**Aim of the task**. Going line by line through the entries, count those containing "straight" and state only the result.
### Available records
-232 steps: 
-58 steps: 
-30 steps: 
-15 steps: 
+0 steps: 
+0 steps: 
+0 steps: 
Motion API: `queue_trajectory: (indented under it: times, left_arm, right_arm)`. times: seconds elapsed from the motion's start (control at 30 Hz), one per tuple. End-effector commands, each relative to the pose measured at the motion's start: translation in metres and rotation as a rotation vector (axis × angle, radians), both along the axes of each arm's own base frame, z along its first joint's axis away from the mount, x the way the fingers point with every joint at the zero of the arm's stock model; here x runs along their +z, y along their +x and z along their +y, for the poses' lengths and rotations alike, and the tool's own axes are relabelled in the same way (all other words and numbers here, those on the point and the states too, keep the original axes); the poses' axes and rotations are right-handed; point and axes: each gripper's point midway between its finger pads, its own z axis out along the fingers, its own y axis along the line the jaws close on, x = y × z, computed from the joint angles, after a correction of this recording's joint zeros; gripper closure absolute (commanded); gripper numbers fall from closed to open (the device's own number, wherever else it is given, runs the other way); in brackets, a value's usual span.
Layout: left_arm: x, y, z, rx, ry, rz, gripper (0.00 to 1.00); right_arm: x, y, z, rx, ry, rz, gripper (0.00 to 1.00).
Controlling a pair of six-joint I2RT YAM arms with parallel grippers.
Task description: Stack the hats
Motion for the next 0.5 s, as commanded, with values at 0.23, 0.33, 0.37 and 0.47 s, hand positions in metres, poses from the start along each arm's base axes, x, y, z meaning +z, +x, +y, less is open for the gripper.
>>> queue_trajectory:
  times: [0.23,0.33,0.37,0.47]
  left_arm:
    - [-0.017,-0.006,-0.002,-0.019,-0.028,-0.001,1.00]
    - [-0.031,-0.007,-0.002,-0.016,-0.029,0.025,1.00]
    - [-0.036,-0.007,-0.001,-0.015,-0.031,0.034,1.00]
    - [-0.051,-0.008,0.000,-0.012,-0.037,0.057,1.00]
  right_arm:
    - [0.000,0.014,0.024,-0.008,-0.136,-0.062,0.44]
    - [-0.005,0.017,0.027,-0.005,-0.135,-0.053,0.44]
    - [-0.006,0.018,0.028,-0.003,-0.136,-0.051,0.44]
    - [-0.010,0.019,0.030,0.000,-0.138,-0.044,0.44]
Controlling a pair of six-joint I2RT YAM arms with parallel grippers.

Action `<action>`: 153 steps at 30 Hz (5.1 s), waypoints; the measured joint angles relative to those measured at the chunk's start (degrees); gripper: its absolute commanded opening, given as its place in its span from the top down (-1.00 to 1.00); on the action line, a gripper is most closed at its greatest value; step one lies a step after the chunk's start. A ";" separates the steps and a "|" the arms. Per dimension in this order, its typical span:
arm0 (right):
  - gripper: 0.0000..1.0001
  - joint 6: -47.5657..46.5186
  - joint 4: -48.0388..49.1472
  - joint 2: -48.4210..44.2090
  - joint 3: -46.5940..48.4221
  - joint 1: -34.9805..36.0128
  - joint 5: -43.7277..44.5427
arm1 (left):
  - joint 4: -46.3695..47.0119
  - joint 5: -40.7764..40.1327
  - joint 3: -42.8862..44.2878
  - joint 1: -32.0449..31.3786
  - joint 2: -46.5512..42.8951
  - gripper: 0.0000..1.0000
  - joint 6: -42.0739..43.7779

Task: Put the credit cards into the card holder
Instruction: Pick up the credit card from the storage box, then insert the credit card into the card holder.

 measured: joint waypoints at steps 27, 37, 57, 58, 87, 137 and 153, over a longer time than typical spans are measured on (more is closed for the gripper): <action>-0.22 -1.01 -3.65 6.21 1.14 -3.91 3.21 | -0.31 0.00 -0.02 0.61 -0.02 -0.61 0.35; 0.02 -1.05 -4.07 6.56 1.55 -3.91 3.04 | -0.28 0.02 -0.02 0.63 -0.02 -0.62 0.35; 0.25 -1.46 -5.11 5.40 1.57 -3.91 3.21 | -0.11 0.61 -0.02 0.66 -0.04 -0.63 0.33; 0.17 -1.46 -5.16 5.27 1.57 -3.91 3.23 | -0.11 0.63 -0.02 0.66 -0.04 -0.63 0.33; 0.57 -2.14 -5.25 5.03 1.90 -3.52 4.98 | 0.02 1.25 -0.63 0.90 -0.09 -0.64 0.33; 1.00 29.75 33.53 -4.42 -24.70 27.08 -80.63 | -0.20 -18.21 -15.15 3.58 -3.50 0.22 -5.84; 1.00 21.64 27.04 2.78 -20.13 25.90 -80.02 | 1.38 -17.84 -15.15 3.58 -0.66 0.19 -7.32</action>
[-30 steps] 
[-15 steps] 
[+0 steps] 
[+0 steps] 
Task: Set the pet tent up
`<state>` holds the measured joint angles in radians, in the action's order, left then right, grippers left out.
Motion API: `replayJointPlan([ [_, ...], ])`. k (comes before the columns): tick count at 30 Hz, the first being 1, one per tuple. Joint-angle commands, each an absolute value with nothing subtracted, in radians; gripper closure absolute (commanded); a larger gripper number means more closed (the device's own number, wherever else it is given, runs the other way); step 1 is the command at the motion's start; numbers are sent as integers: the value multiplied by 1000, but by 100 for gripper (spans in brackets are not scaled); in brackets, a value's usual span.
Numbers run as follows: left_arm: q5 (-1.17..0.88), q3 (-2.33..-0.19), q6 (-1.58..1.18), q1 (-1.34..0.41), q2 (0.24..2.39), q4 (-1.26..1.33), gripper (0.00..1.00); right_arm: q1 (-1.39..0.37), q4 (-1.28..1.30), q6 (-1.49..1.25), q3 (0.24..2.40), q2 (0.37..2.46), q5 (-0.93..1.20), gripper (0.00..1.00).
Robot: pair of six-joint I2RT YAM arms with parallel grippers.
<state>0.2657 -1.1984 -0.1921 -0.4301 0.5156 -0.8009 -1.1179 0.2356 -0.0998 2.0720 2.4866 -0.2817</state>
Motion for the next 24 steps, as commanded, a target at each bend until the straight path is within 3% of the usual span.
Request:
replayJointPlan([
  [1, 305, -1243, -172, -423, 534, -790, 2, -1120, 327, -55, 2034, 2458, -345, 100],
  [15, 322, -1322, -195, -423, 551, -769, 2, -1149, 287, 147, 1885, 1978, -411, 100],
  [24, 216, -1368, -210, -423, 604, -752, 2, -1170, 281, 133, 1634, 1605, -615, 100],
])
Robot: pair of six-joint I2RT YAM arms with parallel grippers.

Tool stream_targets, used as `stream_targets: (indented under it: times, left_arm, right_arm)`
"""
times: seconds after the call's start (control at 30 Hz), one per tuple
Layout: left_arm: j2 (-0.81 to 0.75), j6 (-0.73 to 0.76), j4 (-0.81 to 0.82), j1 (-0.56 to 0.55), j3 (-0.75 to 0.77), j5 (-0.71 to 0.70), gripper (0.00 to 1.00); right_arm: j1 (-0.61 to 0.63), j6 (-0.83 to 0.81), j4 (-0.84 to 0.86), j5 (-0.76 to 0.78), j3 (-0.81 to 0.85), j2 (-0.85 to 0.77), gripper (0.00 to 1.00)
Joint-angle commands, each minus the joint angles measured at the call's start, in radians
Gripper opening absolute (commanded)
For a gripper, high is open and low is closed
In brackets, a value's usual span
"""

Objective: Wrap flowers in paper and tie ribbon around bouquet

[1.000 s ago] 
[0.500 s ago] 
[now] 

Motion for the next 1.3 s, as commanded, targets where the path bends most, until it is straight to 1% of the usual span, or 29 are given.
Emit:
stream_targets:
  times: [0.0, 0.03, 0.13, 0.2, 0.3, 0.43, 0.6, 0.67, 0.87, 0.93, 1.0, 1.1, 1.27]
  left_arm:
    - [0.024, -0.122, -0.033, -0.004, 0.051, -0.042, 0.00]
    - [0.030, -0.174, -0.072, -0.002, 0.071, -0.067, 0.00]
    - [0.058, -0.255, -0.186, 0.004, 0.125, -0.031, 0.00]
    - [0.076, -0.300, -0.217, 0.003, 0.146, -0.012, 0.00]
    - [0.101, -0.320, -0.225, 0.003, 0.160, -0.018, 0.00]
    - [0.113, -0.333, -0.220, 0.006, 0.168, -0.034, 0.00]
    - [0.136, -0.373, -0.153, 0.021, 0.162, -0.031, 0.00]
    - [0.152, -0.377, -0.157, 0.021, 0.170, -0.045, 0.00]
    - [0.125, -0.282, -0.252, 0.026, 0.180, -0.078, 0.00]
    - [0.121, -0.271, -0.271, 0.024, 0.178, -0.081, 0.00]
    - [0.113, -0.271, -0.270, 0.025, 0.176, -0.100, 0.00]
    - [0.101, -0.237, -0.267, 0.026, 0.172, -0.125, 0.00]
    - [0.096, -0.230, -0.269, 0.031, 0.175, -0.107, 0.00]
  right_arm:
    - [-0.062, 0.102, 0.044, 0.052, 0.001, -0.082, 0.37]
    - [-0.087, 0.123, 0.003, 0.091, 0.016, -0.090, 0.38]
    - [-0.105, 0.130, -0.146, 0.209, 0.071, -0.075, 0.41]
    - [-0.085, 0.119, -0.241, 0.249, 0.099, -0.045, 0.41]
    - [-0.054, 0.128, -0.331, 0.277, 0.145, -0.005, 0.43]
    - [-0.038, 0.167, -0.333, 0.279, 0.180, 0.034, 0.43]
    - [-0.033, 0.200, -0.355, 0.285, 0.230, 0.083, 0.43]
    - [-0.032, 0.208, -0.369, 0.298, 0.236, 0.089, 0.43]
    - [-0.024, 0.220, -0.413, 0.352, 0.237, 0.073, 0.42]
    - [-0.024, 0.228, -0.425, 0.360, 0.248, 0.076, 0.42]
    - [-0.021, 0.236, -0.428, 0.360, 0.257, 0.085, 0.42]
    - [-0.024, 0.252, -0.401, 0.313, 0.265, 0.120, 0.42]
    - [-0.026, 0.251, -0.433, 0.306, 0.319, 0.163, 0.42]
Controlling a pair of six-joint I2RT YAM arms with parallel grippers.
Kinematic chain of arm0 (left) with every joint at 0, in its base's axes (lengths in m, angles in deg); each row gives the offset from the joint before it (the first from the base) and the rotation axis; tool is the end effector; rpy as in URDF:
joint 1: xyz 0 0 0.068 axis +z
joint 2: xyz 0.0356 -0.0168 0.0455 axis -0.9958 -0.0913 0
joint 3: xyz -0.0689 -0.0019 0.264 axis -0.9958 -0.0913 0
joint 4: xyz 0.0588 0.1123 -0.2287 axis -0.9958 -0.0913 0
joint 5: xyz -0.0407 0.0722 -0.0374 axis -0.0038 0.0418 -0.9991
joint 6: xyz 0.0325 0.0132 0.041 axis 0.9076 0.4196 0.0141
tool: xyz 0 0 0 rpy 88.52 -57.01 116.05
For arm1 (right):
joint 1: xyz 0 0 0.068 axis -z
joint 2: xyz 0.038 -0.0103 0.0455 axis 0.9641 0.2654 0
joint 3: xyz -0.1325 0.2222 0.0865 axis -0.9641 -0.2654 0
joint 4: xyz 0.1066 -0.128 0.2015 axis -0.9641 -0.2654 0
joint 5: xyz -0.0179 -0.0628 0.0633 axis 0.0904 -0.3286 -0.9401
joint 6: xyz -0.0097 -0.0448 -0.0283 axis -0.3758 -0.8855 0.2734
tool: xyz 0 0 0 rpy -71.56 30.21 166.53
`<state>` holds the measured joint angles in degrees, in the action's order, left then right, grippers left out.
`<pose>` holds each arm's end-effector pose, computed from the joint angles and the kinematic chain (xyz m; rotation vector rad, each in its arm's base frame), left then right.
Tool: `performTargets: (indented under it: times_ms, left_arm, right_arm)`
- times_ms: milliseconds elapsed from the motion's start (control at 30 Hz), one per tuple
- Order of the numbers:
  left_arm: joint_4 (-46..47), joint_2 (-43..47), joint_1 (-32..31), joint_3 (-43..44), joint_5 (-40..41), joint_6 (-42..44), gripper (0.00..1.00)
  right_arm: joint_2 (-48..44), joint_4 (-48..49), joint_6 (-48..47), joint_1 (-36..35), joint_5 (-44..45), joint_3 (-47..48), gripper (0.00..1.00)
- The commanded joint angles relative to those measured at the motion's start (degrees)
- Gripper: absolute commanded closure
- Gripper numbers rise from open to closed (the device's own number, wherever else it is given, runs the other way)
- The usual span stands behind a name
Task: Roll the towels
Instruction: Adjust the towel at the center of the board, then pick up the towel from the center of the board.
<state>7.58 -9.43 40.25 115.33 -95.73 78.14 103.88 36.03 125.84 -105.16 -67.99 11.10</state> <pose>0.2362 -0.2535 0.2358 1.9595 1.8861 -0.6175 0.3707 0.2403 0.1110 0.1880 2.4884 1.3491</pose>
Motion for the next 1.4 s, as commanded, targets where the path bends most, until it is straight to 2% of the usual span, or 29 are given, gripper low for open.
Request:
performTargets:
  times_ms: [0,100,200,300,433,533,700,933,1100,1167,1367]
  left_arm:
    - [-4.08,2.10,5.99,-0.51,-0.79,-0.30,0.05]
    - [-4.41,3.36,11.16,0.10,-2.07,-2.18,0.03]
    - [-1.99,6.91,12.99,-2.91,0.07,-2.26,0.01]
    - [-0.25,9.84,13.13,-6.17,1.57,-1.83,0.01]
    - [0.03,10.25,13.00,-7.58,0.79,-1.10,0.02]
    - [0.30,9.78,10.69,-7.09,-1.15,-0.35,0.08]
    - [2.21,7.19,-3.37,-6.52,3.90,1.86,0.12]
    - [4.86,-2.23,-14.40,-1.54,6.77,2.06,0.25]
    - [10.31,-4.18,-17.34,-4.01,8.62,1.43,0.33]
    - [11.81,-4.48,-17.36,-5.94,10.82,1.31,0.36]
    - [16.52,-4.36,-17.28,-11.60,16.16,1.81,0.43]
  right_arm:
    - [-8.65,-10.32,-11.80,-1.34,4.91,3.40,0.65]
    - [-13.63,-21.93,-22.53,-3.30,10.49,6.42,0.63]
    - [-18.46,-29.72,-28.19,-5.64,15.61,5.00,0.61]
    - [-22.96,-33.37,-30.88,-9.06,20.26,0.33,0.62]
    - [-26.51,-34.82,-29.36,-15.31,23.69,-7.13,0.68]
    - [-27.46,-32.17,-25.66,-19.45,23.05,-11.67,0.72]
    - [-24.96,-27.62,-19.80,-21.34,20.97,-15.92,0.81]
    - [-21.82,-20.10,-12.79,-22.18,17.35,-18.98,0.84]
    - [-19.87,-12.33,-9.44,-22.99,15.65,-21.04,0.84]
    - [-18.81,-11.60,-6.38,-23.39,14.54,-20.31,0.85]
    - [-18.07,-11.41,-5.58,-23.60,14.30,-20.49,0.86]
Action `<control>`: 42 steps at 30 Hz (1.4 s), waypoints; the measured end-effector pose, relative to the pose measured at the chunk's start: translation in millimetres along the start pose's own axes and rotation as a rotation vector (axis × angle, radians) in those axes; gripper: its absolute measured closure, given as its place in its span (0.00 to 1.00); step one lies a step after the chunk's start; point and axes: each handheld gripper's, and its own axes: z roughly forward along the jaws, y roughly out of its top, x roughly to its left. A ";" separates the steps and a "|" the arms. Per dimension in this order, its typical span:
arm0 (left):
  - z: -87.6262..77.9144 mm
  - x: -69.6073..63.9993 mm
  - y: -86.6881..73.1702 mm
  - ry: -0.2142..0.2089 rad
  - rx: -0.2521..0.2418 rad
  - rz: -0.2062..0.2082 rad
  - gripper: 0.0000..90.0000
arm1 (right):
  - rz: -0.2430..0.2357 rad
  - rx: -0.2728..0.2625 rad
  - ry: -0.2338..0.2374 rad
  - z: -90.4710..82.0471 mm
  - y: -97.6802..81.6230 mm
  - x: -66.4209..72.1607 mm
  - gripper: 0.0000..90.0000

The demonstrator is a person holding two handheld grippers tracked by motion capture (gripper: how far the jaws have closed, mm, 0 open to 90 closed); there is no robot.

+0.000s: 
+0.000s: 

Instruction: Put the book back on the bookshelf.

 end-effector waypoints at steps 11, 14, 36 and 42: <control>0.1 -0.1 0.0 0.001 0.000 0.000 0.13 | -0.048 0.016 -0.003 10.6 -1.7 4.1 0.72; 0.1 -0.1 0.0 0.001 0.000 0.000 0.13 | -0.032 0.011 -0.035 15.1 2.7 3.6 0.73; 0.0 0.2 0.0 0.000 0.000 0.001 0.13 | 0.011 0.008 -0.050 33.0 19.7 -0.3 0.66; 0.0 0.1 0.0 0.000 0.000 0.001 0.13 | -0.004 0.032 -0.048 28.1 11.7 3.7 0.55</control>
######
**Expected output**. 3